* **TASK REQUIREMENTS**:
Everything from the line that contains "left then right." through the last line of the listing must be copied exactly, with both of those lines included and no others.

* **DATA**:
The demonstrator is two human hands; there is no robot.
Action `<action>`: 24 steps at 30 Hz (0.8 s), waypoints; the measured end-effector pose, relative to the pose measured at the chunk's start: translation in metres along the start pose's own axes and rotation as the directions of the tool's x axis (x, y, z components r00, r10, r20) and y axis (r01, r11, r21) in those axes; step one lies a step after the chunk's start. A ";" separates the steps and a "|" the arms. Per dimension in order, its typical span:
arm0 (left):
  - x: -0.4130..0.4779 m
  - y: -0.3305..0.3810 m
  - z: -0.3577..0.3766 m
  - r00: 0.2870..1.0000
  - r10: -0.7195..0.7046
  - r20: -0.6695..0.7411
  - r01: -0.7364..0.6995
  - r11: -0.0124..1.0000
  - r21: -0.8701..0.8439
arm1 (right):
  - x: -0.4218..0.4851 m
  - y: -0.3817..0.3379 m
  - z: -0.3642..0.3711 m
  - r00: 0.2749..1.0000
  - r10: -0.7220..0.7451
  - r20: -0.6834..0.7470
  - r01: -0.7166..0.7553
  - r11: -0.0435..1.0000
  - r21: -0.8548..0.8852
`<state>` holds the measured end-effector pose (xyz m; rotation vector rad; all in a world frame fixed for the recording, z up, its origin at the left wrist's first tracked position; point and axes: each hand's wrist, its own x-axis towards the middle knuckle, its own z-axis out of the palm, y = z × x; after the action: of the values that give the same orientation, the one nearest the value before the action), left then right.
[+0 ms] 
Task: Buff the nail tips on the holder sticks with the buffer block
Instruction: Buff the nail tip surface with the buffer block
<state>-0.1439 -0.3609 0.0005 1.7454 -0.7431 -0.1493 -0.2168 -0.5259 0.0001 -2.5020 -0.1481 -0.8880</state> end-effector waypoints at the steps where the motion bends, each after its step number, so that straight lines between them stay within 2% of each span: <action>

* **TASK ANSWER**:
`<state>` holds the measured end-effector pose (xyz m; rotation vector rad; all in a world frame fixed for the recording, z up, its origin at the left wrist's first tracked position; point and axes: each hand's wrist, its own x-axis towards the middle knuckle, its own z-axis out of the palm, y = z × x; after the action: of the values that give the same orientation, the one nearest the value before the action), left then right.
[+0 ms] 
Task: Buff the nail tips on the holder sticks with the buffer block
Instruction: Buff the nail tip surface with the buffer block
<state>-0.1439 -0.3609 0.0005 1.7454 -0.7431 -0.1493 -0.2168 -0.5259 0.0001 -2.5020 -0.1481 -0.8880</state> end-effector waypoints at the steps where the motion bends, each after its step number, so that straight lines between them stay within 2% of each span: <action>

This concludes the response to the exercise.